=== Description of the task ===
Copy the listing as it is written, and leave each picture out.

* * *

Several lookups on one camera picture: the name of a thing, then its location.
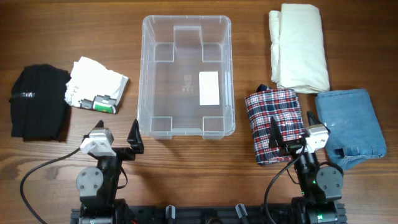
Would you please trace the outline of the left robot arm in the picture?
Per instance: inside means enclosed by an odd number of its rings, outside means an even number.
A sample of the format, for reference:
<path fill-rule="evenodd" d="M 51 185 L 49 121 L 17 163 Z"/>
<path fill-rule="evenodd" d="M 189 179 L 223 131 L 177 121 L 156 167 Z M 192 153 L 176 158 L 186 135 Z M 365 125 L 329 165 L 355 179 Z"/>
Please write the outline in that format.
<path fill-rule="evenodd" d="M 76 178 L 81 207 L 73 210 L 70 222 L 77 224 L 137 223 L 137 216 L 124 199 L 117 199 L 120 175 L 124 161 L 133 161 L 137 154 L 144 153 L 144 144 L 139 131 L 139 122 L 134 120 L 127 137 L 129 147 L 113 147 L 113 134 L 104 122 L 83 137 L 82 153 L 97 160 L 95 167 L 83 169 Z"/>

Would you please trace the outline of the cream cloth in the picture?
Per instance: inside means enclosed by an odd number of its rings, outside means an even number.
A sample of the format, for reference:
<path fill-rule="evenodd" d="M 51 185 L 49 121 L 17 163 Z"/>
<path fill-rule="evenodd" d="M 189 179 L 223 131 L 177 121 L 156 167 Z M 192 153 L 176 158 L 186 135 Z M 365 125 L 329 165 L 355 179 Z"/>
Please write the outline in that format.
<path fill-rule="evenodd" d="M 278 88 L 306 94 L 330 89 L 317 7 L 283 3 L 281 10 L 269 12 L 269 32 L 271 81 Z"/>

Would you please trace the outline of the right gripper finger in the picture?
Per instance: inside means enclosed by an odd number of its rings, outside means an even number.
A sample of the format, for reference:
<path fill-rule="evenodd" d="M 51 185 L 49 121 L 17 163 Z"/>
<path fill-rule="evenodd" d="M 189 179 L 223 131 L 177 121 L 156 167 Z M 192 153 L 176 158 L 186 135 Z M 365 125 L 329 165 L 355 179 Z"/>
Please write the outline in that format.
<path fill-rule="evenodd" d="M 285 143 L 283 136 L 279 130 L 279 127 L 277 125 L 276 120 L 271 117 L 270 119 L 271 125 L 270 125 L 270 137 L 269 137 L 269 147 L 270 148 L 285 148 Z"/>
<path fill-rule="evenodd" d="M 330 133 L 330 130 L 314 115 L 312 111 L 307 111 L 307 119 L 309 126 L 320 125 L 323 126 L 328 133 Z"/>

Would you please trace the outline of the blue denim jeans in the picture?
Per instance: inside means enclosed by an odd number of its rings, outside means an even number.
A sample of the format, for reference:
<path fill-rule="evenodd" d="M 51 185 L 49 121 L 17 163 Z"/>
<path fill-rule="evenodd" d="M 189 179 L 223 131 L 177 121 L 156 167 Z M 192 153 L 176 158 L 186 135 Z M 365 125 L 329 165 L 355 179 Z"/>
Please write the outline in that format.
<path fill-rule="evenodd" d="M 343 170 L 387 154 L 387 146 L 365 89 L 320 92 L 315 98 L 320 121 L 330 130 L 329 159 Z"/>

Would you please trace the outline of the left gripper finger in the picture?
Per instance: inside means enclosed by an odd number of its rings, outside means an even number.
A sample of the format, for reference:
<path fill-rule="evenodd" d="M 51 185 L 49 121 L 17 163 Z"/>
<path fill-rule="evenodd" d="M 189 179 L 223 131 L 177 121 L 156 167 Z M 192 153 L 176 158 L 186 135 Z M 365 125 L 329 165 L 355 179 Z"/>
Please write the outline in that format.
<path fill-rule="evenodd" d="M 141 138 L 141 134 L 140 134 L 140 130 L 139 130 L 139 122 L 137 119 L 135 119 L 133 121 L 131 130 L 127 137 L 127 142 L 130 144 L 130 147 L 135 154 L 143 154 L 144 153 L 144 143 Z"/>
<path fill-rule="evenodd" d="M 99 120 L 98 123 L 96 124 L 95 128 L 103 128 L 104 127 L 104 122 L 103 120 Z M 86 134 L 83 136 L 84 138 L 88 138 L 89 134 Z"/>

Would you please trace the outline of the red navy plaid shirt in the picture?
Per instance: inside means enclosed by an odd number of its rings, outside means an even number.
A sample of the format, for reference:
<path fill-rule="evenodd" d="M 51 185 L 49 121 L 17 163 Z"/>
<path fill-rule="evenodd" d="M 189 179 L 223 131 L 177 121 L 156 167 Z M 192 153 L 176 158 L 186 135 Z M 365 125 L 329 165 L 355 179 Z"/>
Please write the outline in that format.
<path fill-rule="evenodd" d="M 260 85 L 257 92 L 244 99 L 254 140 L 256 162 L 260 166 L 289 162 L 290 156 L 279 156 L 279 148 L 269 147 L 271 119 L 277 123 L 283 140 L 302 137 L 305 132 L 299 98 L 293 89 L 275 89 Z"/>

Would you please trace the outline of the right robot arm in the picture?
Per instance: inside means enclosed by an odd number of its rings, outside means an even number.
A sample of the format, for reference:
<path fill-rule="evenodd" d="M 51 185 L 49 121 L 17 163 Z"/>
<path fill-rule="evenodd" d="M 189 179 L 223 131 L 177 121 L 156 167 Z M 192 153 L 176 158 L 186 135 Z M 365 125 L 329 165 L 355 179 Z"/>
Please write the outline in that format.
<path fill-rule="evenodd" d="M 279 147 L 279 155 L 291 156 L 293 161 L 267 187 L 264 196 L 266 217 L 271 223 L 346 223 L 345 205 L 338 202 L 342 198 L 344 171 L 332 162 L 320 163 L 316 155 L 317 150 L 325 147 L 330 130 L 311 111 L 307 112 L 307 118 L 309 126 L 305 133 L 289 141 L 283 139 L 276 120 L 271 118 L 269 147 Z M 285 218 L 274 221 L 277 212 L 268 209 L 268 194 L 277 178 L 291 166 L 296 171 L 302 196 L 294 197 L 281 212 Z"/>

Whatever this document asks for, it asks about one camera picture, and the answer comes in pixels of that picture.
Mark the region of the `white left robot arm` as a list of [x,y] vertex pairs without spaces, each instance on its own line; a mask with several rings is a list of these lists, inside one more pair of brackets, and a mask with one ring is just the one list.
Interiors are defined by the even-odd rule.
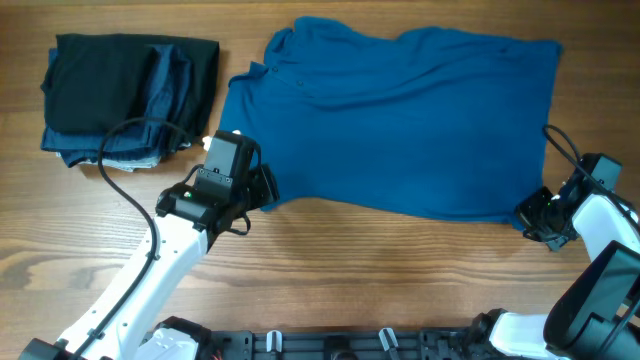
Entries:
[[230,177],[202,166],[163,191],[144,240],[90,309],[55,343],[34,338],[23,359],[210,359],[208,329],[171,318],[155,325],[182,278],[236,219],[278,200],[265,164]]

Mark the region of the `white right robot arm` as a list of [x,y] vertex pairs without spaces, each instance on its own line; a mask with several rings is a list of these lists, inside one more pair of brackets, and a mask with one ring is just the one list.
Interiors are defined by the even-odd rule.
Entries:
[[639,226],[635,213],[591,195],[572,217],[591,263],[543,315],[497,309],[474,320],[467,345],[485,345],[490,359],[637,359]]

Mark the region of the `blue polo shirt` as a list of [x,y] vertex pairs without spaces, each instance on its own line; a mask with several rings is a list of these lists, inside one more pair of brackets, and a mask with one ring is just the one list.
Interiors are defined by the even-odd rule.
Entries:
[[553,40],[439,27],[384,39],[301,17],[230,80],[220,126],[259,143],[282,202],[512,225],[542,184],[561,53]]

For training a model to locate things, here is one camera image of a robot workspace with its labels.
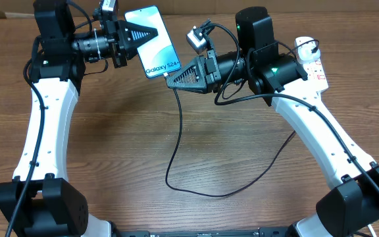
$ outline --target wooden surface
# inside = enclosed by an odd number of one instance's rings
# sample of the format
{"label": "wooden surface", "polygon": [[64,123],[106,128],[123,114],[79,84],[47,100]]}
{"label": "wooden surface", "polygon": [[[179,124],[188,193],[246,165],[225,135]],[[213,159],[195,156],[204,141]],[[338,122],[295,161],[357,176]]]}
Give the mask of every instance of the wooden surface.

* * *

=== Answer space ===
Several lookups on one camera picture: the name of a thing, then its location.
Would you please trace the outline of the left robot arm in the picture?
Per instance: inside means enclosed by an odd number of its rings, outside means an even number.
A sample of the format, for reference:
<path fill-rule="evenodd" d="M 51 185 L 49 121 L 17 163 Z"/>
<path fill-rule="evenodd" d="M 189 179 L 223 131 L 177 121 L 156 167 Z M 192 153 L 176 158 L 186 135 Z M 365 125 L 329 165 L 355 179 Z"/>
Please write the outline in that format.
<path fill-rule="evenodd" d="M 76 178 L 81 207 L 73 210 L 70 222 L 77 224 L 137 223 L 137 216 L 124 199 L 117 199 L 120 175 L 124 161 L 133 161 L 137 154 L 144 153 L 144 144 L 139 131 L 139 122 L 134 120 L 127 137 L 129 147 L 113 147 L 113 134 L 104 122 L 83 137 L 82 153 L 97 160 L 95 167 L 83 169 Z"/>

Would you please trace the outline of the cream cloth in the picture?
Per instance: inside means enclosed by an odd number of its rings, outside means an even number.
A sample of the format, for reference:
<path fill-rule="evenodd" d="M 51 185 L 49 121 L 17 163 Z"/>
<path fill-rule="evenodd" d="M 189 179 L 223 131 L 177 121 L 156 167 Z M 192 153 L 176 158 L 186 135 Z M 365 125 L 329 165 L 355 179 Z"/>
Please write the outline in that format.
<path fill-rule="evenodd" d="M 278 88 L 306 94 L 330 89 L 317 7 L 283 3 L 281 10 L 269 12 L 269 32 L 271 81 Z"/>

Would you please trace the outline of the right gripper finger in the picture?
Per instance: inside means enclosed by an odd number of its rings, outside means an even number.
A sample of the format, for reference:
<path fill-rule="evenodd" d="M 51 185 L 49 121 L 17 163 Z"/>
<path fill-rule="evenodd" d="M 189 179 L 223 131 L 177 121 L 156 167 Z M 192 153 L 176 158 L 186 135 Z M 365 125 L 329 165 L 355 179 Z"/>
Please write the outline in that format.
<path fill-rule="evenodd" d="M 285 143 L 283 136 L 279 130 L 279 127 L 277 125 L 276 120 L 271 117 L 270 119 L 271 125 L 270 125 L 270 137 L 269 137 L 269 147 L 270 148 L 285 148 Z"/>
<path fill-rule="evenodd" d="M 330 133 L 330 130 L 314 115 L 312 111 L 307 111 L 307 119 L 309 126 L 320 125 L 323 126 L 328 133 Z"/>

Would you please trace the outline of the blue denim jeans in the picture?
Per instance: inside means enclosed by an odd number of its rings, outside means an even number.
A sample of the format, for reference:
<path fill-rule="evenodd" d="M 51 185 L 49 121 L 17 163 Z"/>
<path fill-rule="evenodd" d="M 189 179 L 223 131 L 177 121 L 156 167 Z M 192 153 L 176 158 L 186 135 Z M 365 125 L 329 165 L 355 179 Z"/>
Please write the outline in that format.
<path fill-rule="evenodd" d="M 343 170 L 387 154 L 387 146 L 365 89 L 320 92 L 315 98 L 320 121 L 330 130 L 329 159 Z"/>

Would you please trace the outline of the left gripper finger in the picture?
Per instance: inside means enclosed by an odd number of its rings, outside means an even number.
A sample of the format, for reference:
<path fill-rule="evenodd" d="M 51 185 L 49 121 L 17 163 Z"/>
<path fill-rule="evenodd" d="M 189 179 L 223 131 L 177 121 L 156 167 Z M 192 153 L 176 158 L 186 135 Z M 365 125 L 329 165 L 355 179 Z"/>
Please write the outline in that format.
<path fill-rule="evenodd" d="M 141 138 L 141 134 L 140 134 L 140 130 L 139 130 L 139 122 L 137 119 L 135 119 L 133 121 L 131 130 L 127 137 L 127 142 L 130 144 L 130 147 L 135 154 L 143 154 L 144 153 L 144 143 Z"/>
<path fill-rule="evenodd" d="M 99 120 L 98 123 L 96 124 L 95 128 L 103 128 L 104 127 L 104 122 L 103 120 Z M 86 134 L 83 136 L 84 138 L 88 138 L 89 134 Z"/>

Would you please trace the outline of the red navy plaid shirt in the picture?
Per instance: inside means enclosed by an odd number of its rings, outside means an even number.
A sample of the format, for reference:
<path fill-rule="evenodd" d="M 51 185 L 49 121 L 17 163 Z"/>
<path fill-rule="evenodd" d="M 189 179 L 223 131 L 177 121 L 156 167 Z M 192 153 L 176 158 L 186 135 Z M 365 125 L 329 165 L 355 179 Z"/>
Please write the outline in that format.
<path fill-rule="evenodd" d="M 260 85 L 257 92 L 244 99 L 254 140 L 256 162 L 260 166 L 289 162 L 290 156 L 279 156 L 279 148 L 269 147 L 271 119 L 277 123 L 283 140 L 302 137 L 305 132 L 299 98 L 293 89 L 275 89 Z"/>

Would you please trace the outline of the right robot arm in the picture?
Per instance: inside means enclosed by an odd number of its rings, outside means an even number.
A sample of the format, for reference:
<path fill-rule="evenodd" d="M 51 185 L 49 121 L 17 163 Z"/>
<path fill-rule="evenodd" d="M 189 179 L 223 131 L 177 121 L 156 167 Z M 192 153 L 176 158 L 186 135 Z M 365 125 L 329 165 L 355 179 Z"/>
Please write the outline in that format.
<path fill-rule="evenodd" d="M 279 147 L 279 155 L 291 156 L 293 161 L 267 187 L 264 196 L 266 217 L 271 223 L 346 223 L 345 205 L 338 202 L 342 198 L 344 171 L 332 162 L 320 163 L 316 155 L 317 150 L 325 147 L 330 130 L 311 111 L 307 112 L 307 118 L 309 126 L 305 133 L 289 141 L 283 139 L 276 120 L 271 118 L 269 147 Z M 285 218 L 274 221 L 277 212 L 268 209 L 268 194 L 277 178 L 291 166 L 296 171 L 302 196 L 294 197 L 281 212 Z"/>

Whatever this document asks for, it asks about one camera picture, and the answer comes in pixels of that picture.
Mark the region of the `white left robot arm` as a list of [x,y] vertex pairs without spaces, each instance on its own line; a mask with several rings is a list of these lists, inside one more pair of brackets, and a mask with one ring is just the one list.
Interiors are defined by the even-odd rule.
Entries:
[[230,177],[202,166],[163,191],[144,240],[90,309],[55,343],[34,338],[23,359],[210,359],[208,329],[171,318],[155,325],[182,278],[236,219],[278,200],[265,164]]

Mark the region of the `white right robot arm` as a list of [x,y] vertex pairs without spaces, each instance on its own line; a mask with several rings is a list of these lists, inside one more pair of brackets, and a mask with one ring is just the one list.
Interiors are defined by the even-odd rule.
Entries:
[[639,226],[635,213],[591,195],[572,217],[591,263],[543,315],[497,309],[474,320],[467,345],[485,345],[490,359],[637,359]]

Mark the region of the `blue polo shirt` as a list of [x,y] vertex pairs without spaces, each instance on its own line; a mask with several rings is a list of these lists, inside one more pair of brackets, and a mask with one ring is just the one list.
Interiors are defined by the even-odd rule.
Entries:
[[553,40],[439,27],[384,39],[301,17],[230,80],[220,126],[259,143],[282,202],[512,225],[542,184],[561,53]]

For training a model to locate things, here is one camera image of a robot workspace with its labels.
$ outline --target wooden surface
# inside = enclosed by an odd number of one instance's rings
# sample of the format
{"label": "wooden surface", "polygon": [[64,123],[106,128],[123,114],[79,84],[47,100]]}
{"label": "wooden surface", "polygon": [[[179,124],[188,193],[246,165],[225,135]],[[213,159],[195,156],[204,141]],[[338,122],[295,161],[357,176]]]}
Give the mask of every instance of the wooden surface.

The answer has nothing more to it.